Per la tempistica di guarigione si conferma che la maggior parte delle fratture da stress guariscono senza complicazioni, ma si raccomanda di differenziare i tempi in base ai siti anatomici colpiti, evidenziando le fratture ad alto rischio di complicanze (Boden B.P. & Osbahr D.C, 2000) rispetto a quelle a basso rischio di complicanze (Boden B.P. et al, 2001).
Le localizzazioni a maggior rischio sembrano essere le seguenti: collo del femore laterale, base del V metatarso e scafoide.

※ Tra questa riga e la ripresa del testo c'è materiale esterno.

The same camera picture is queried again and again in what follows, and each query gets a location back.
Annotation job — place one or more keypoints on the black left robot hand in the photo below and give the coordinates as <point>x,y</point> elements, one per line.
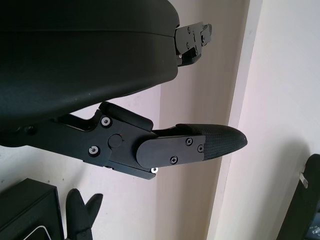
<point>75,50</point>

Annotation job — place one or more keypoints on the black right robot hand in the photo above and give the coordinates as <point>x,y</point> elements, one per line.
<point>77,215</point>

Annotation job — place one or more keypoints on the black curved object silver clip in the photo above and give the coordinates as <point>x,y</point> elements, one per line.
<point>310,200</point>

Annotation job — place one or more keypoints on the black camera box base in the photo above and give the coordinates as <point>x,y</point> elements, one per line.
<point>25,200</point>

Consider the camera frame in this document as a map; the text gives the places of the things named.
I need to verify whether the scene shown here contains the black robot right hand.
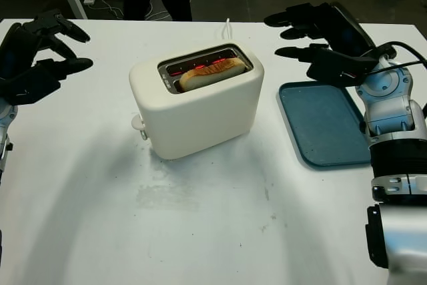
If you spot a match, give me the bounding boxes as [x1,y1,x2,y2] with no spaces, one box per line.
[263,1,377,81]

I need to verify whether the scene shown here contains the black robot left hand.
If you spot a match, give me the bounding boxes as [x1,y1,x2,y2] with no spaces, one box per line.
[0,11,94,82]

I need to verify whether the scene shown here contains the slice of toast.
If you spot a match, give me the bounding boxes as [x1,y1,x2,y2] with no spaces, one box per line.
[179,57,246,92]

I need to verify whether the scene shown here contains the white two-slot toaster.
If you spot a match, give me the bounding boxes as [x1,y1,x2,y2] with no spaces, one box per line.
[128,43,266,161]

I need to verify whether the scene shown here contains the blue plastic tray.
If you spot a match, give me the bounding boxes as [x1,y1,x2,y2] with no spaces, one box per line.
[278,80,373,168]

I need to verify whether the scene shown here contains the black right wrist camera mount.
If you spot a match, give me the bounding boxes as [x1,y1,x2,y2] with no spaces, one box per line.
[333,56,380,87]

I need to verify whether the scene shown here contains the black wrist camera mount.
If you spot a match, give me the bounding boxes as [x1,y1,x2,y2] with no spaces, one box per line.
[1,74,63,105]
[333,56,380,87]

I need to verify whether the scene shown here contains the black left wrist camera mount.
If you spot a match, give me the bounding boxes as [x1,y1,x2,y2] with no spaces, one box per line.
[1,74,63,105]

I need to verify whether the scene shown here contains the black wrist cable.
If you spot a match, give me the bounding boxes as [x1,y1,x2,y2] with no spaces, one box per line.
[365,41,427,75]

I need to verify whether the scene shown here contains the white floor cable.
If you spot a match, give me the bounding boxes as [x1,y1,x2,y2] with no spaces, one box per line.
[95,0,125,19]

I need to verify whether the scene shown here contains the white toaster power cable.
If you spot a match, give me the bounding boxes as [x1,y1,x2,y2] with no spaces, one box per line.
[213,17,234,41]

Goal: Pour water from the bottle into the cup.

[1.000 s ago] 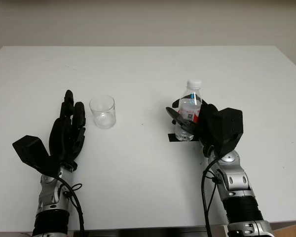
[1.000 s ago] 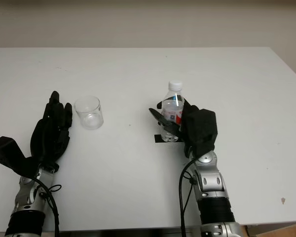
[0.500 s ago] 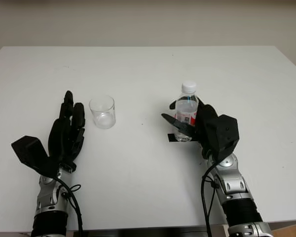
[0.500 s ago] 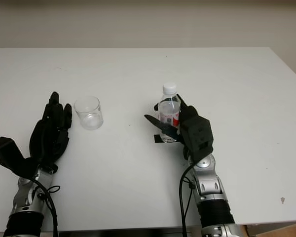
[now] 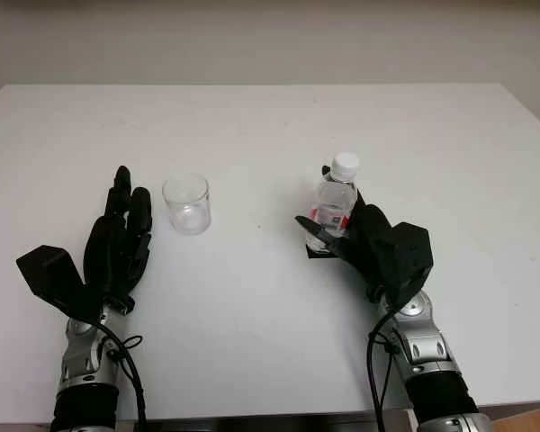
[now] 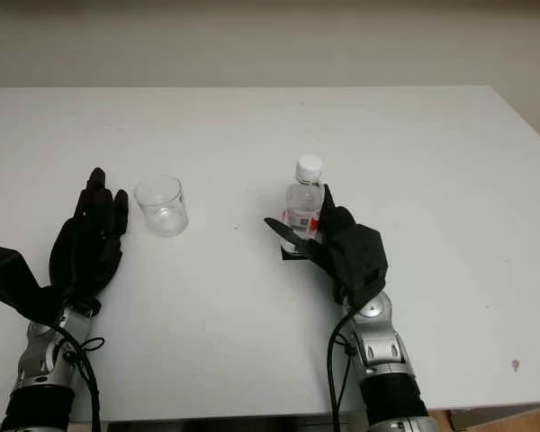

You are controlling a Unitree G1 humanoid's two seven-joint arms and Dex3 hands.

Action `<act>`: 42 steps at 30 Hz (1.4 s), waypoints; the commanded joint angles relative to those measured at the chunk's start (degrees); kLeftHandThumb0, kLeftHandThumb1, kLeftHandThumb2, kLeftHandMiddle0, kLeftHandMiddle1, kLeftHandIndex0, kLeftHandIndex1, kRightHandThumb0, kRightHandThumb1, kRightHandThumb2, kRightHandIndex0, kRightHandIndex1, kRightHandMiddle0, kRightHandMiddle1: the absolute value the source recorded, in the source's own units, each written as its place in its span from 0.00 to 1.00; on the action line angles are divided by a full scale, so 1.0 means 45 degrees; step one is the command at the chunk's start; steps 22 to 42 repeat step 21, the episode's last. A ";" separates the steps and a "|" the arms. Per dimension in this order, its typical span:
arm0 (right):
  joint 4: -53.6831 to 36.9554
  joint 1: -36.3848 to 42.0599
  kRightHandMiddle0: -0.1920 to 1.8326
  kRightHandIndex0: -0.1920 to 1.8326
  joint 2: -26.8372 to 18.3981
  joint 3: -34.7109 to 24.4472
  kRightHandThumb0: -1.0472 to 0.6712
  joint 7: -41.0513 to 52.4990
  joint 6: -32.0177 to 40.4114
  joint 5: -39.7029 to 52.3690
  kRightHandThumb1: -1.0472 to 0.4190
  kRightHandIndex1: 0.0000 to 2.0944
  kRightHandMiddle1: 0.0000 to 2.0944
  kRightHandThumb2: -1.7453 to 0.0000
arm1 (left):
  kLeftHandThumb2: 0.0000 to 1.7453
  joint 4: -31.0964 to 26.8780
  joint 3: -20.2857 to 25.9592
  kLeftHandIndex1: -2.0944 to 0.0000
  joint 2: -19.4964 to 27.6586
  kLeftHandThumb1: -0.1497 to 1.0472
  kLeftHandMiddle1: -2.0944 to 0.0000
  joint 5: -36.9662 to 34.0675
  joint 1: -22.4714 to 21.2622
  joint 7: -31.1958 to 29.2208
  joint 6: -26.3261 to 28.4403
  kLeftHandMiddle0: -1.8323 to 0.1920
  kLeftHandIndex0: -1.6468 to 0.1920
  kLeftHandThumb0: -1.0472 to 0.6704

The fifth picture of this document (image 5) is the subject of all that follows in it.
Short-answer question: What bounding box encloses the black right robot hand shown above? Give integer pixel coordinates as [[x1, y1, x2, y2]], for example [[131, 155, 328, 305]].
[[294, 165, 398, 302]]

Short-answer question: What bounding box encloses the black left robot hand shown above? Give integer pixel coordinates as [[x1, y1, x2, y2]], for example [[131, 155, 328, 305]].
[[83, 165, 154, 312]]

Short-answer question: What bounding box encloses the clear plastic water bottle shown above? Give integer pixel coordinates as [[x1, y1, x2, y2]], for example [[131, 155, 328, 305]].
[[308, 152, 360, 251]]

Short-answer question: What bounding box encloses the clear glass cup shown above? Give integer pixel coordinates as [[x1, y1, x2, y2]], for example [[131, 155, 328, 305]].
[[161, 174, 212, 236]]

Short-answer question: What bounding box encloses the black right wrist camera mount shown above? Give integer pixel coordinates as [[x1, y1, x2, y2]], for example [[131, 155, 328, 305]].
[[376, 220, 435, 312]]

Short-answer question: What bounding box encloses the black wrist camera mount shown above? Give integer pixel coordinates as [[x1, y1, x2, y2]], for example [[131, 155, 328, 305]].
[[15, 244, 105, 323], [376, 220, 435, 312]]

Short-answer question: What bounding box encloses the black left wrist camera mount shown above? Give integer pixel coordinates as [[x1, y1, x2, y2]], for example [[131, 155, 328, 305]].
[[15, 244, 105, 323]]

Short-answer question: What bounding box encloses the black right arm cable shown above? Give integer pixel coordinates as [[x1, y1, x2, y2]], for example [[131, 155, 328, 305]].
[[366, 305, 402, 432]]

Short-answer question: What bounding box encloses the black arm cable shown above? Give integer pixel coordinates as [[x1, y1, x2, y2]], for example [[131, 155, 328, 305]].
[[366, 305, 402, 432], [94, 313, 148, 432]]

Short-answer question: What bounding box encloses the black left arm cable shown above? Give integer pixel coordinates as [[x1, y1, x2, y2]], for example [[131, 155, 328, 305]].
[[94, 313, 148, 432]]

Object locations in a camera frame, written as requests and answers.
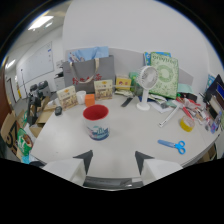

Il successo del trattamento delle fratture da stress sembra dipendere non solo dalla guarigione ossea, ma anche dalla prevenzione/eliminazione delle cause della frattura stessa. L’analisi dei fattori predisponenti ha permesso di suddividerli in:
1) Fattori di rischio intrinseci:
– biomeccanici, legati a debolezza muscolare, piede piatto o cavo, varismo del ginocchio, dismetria arti inferiori (Korpelainen R. et al, 2001 – Cowan D.N. et al, 1996 – Hoffman R. et al, 1999 – Bennell K.L. et al, 1999 – Weist et. al, 2004)
– ormonali (Barrow G.W. & Saha S., 1998 – Myburgh K.H. et al, 1990)
– nutrizionali (Tenforde et al, 2010)
2) Fattori di rischio estrinseci:
– errori negli allenamenti di base (Almeda S.A. et al, 1999)
– aumento del carico (Bersteinet A. et al, 1946)
– superficie di allenamento e tipologia di calzature (Milgrom C. et al, 1985 – Schwellnus M.P. et al, 1990)
Il trattamento terapeutico è orientato ai mezzi fisici con campi elettromagnetici, ma i risultati in letteratura appaiono discordanti perché hanno studiato gli “outcomes” sulle complicanze sopraggiunte (ad esempio pseudoartrosi) (Benazzo F. et al, 1985 – Sharrard W.J.W., 1990) e non vi sono molti studi sul processo di osteogenesi primario. A sostegno sono (Scott G. & King J.B., 1994) studi su esercitazioni specifiche per una stimolazione corretta della osteogenesi e riadattamento allo sport specifico (Stone M.H., 1998) e sulla osteogenesi, che sembrano coerenti al quesito clinico (Zhang X. et al, 2007).
Il caso descritto è considerato dalle evidenze correnti non ad alto rischio di morbilità e conferma i dati sulla incidenza riportati in letteratura (Bennell L. et al, 1996) sul sito (piede) ma non sulla zona anatomica (IV metatarso, mentre la lettaratura evidenzia il V metatarso) e si confermano i dati sui fattori ormonali.
Di rilevanza clinica è la risposta della lesione alla somministrazione di magnetoterapia con campi elettromagnetici pulsati (CEMP), abbinata ad esercitazioni specifiche con progressioni dei carichi: il ritorno alla corsa è avvenuto in 50 giorni e la competizione specifica a 110 giorni senza sintomatologia dolorosa.
Questi elementi clinici della fase terapeutica sono da analizzare con studi di gruppi di confronto [sembra non ci siano studi (RCT in doppio cieco o dati di meta-analisi sistematiche) che confrontino i risultati “statisticamente significativi” di somministrazione a gruppi di pazienti come terapia primaria di CEMP + Esercizio, con solo CEMP o con solo Esercizio]. La ricerca è stata orientata maggiormente sullo studio della complicanza “pseudoartrosi”.
Quindi sembra opportuno che la decisione sulla ripresa della piena attività fisica sia adottata attraverso una adeguata formazione del team sanitario sulla conoscenza di queste patologie e della gestualità sport specifica, per determinare il rischio corrispondente di complicanze significative e non significative per la carriera futura dell’atleta.
Il piano di trattamento personalizzato sulla base dell’indagine clinica e strumentale e di eventuali variazioni dei fattori di rischio intrinseci ed estrinseci, deve mirare ad un recupero ottimale e prevenire futuri incidenti. Con questa pianificazione di trattamento ai pazienti atleti saranno applicate le migliori evidenze disponibili per il ripristino della forma fisica e la ripresa agonistica.